As Christmas becomes an ever more distant memory, I find my thoughts moving towards Chinese New Year.
Chinese New Year is like a food marathon for me as we visit several relatives in a day. I’ve come a long way from my childhood where I used to eat so many peanuts and ‘heaty’ goodies during house visits. A fever and coughing fits would inevitably follow, but still I dream – and was actually kept awake the other night thinking of what I will be sharing below.
We always start at my paternal grandmother’s house. I crave for the steamboat spread that we always have on New Year’s Eve, with my favourite Foo Chow meatballs and fish maw. I yearn also for the fried noodles, fried beehoon, and fried chicken wings – nowhere makes them so tasty like she does – that we will wolf down at her house during New Year’s Day.
The next stop will be my maternal grandmother’s house and we would be treated to a vegetarian spread. Once-a-year dishes such as black moss with dried mushrooms and lotus red dates sweet soup accompany the star of the day – Hakka vegetarian chicken.
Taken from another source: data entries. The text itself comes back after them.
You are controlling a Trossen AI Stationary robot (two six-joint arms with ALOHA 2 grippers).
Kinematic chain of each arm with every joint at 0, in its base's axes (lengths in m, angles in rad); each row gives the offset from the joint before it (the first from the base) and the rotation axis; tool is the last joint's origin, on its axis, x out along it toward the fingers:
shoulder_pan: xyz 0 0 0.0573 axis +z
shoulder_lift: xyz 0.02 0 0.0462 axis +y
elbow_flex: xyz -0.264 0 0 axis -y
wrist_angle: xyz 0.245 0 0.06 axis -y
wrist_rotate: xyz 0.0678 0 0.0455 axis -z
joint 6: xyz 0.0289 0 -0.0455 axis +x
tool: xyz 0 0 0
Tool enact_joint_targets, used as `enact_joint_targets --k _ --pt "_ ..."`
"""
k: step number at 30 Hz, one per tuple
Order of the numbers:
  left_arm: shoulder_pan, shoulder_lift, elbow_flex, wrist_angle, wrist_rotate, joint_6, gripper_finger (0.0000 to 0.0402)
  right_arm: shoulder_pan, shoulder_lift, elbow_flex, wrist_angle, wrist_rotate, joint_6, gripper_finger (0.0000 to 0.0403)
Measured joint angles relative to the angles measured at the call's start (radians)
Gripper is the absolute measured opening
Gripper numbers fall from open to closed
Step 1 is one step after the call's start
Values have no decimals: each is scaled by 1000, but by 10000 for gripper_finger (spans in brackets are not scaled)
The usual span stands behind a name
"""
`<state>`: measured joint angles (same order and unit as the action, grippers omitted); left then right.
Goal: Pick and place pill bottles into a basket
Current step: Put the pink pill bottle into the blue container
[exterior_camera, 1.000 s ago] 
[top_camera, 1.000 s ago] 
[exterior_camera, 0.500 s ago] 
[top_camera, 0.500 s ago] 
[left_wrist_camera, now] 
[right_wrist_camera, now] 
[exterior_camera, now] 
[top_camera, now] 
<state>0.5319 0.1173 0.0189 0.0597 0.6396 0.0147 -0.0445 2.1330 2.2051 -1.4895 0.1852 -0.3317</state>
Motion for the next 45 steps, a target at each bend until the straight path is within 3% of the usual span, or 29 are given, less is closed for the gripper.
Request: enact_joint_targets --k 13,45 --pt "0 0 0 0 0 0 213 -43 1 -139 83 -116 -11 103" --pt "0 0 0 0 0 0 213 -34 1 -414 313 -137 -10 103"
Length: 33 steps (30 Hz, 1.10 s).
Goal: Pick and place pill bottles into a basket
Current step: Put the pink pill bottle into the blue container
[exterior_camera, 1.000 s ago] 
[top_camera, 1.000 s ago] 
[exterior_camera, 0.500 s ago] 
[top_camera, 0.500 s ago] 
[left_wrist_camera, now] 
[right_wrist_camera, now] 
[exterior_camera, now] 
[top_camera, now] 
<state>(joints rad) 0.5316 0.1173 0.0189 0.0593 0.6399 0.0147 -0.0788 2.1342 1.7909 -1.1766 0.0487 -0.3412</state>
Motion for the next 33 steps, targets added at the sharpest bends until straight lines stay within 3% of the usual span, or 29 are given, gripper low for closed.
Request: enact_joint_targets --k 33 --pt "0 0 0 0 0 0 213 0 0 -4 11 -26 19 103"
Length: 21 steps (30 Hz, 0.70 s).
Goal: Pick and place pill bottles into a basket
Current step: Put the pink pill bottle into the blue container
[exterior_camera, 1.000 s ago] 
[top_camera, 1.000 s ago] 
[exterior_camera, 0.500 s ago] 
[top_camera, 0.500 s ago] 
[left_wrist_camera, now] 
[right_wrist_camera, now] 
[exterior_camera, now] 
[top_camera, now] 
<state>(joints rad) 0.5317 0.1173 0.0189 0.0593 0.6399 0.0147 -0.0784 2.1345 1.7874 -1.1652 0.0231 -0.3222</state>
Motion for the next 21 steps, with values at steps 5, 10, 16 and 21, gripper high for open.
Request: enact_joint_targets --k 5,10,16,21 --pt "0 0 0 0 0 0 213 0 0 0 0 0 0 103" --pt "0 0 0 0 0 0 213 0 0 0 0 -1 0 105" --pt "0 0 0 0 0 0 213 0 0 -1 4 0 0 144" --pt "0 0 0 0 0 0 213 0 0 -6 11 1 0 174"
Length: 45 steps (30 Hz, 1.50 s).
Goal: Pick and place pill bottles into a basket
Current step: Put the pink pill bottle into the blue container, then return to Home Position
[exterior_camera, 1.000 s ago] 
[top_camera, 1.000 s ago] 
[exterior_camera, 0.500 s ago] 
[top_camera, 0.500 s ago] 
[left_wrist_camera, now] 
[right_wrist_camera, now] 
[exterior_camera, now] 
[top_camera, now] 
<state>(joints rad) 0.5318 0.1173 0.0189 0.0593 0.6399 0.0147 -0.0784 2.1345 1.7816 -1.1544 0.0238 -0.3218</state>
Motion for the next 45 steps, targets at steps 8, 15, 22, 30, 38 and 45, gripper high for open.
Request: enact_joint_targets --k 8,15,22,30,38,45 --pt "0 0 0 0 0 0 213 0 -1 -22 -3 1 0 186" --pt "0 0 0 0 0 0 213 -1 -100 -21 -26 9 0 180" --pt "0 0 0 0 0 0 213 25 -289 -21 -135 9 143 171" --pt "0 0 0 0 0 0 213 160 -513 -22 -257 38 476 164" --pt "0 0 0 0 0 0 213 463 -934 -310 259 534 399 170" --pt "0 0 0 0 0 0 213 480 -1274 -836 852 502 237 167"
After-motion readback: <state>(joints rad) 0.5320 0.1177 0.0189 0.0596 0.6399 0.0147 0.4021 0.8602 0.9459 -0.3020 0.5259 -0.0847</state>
Just the thought of it lingering in my mouth can bring me close to tears.
Grandma’s Hakka Vegetarian Chicken
From hereon we do our visiting in a pack together with my maternal uncles, aunts and cousins. The subsequent houses of my grand aunts are for all our stomachs to take a breather. That just means we reign ourselves slightly, picking at pineapple tarts, kueh bangkit and hae bee hiam instead, while we gear up for the next stop.
Because the next stop holds a gem – grand aunt’s homemade Chinese rice wine. Smooth, sweet, full bodied and strong. Every year we ask her for the recipe, which we will scribble down and forget till the following year comes around and this recurring custom follows suit.
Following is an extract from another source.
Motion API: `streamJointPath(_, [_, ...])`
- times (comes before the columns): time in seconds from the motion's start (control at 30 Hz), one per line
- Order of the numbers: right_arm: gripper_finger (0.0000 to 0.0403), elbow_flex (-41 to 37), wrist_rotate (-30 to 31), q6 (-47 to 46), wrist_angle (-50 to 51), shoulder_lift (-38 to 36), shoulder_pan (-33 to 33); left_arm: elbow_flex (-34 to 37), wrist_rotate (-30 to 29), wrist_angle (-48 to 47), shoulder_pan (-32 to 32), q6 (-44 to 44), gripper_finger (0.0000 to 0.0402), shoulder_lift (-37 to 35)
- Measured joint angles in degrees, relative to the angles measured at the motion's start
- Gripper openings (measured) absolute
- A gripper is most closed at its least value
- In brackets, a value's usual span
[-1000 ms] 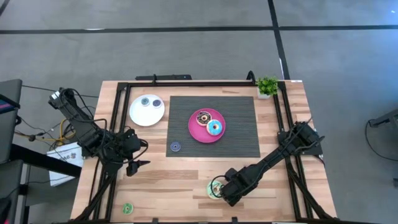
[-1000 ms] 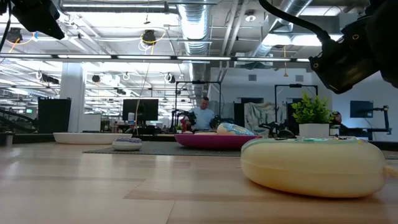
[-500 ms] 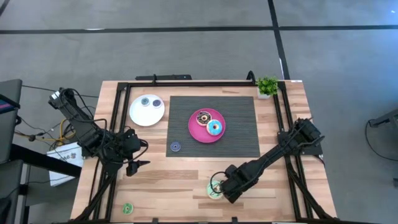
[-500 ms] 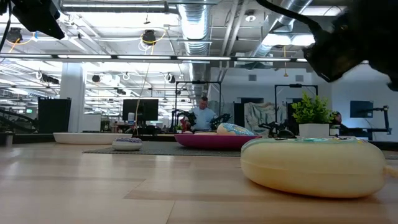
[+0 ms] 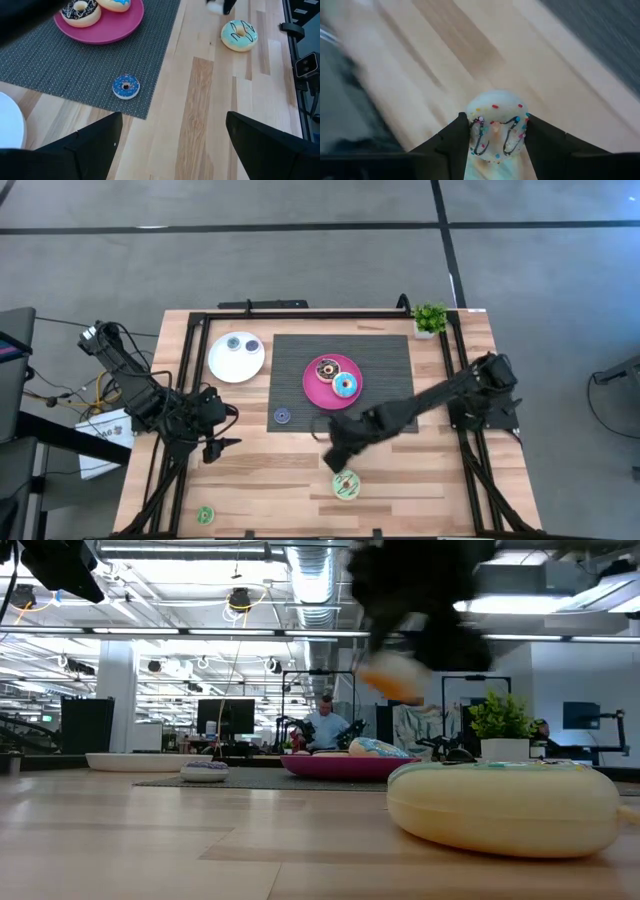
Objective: Pick & Place donuts
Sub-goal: Move the small white donut to the center of the table
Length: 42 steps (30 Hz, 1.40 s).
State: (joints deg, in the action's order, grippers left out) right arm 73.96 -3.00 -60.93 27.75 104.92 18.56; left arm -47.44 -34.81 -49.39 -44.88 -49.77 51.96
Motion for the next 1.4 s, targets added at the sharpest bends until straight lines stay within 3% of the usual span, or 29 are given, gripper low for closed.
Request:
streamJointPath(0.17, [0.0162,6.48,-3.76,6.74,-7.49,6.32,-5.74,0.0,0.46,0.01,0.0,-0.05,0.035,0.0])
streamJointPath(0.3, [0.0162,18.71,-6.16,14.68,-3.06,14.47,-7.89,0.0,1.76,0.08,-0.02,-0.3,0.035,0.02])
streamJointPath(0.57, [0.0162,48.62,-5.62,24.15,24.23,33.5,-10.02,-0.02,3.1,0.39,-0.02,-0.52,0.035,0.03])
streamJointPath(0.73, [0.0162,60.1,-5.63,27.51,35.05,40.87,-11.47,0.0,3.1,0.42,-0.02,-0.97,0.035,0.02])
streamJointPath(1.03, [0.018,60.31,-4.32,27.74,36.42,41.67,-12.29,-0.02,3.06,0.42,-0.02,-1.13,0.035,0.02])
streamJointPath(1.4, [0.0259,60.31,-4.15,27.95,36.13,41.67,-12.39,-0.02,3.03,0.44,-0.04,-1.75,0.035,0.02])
Wine goes well with food and at the fourth house; a treat makes its second appearance – more Hakka vegetarian chicken. One simply does not tire of this dish, and the few precious pieces in our bowls are quickly devoured.
At the next house, we make a beeline for the dining table and settle down – relaxed and ready to eat again. This grand aunt is a mean cook, and her Hakka abacus seeds, pak cham gai (Chinese white chicken) and fried beehoon disappear from serving plates slowly.
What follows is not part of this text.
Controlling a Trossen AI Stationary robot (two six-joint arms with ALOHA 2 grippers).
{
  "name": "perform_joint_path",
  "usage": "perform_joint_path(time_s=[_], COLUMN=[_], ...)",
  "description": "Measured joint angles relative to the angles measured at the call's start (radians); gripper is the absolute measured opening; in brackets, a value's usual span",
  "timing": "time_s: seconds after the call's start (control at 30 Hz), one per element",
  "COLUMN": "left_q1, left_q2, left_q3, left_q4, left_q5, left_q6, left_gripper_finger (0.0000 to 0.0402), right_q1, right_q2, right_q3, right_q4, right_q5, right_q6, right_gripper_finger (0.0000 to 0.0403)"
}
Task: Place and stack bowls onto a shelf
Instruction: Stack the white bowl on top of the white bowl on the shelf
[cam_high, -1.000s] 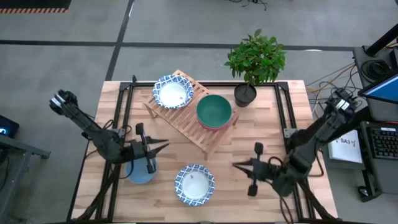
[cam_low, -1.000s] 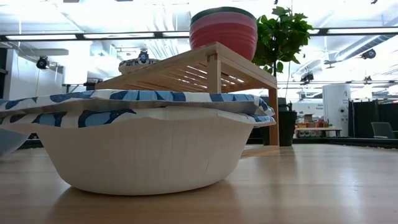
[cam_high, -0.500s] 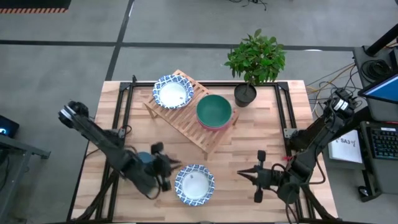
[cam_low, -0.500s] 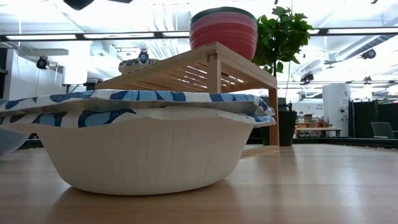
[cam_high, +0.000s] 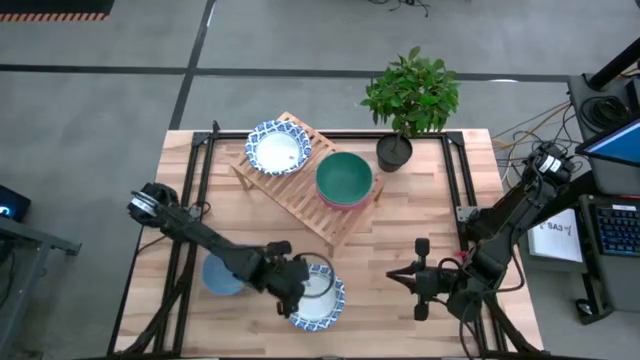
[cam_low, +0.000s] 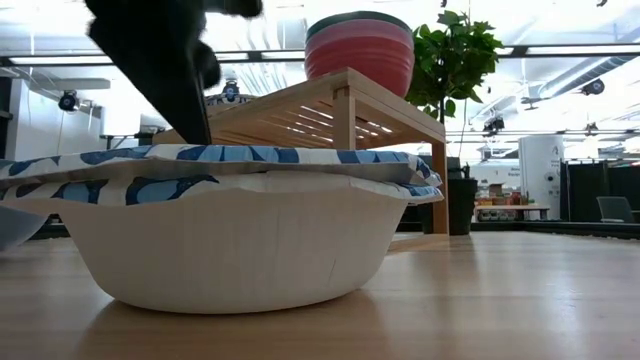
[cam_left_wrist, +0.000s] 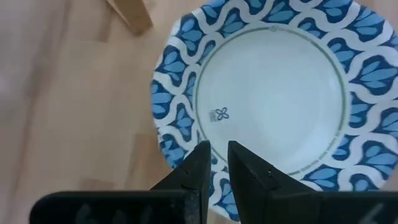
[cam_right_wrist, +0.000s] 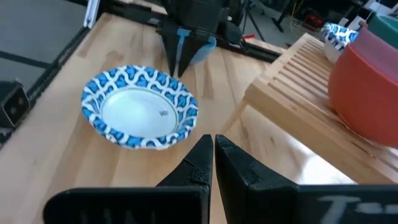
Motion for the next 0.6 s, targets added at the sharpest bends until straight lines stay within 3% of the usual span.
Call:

The Abacus Seeds Making Process
Kneading the dough
Ready for boiling!
Boiling of the Abacus Seeds take place in a large wok
The Abacus Seeds are cooked!
Of course, my dream is of the Chinese New Year that I can never have. Being away from home during this festive period is one obvious reason, and also because some grand aunts have passed on, with their culinary skills along with them. But this Chinese New Year, while sitting at my desk, I had with me a packed lunch, my grandma’s Hakka Vegetarian Chicken.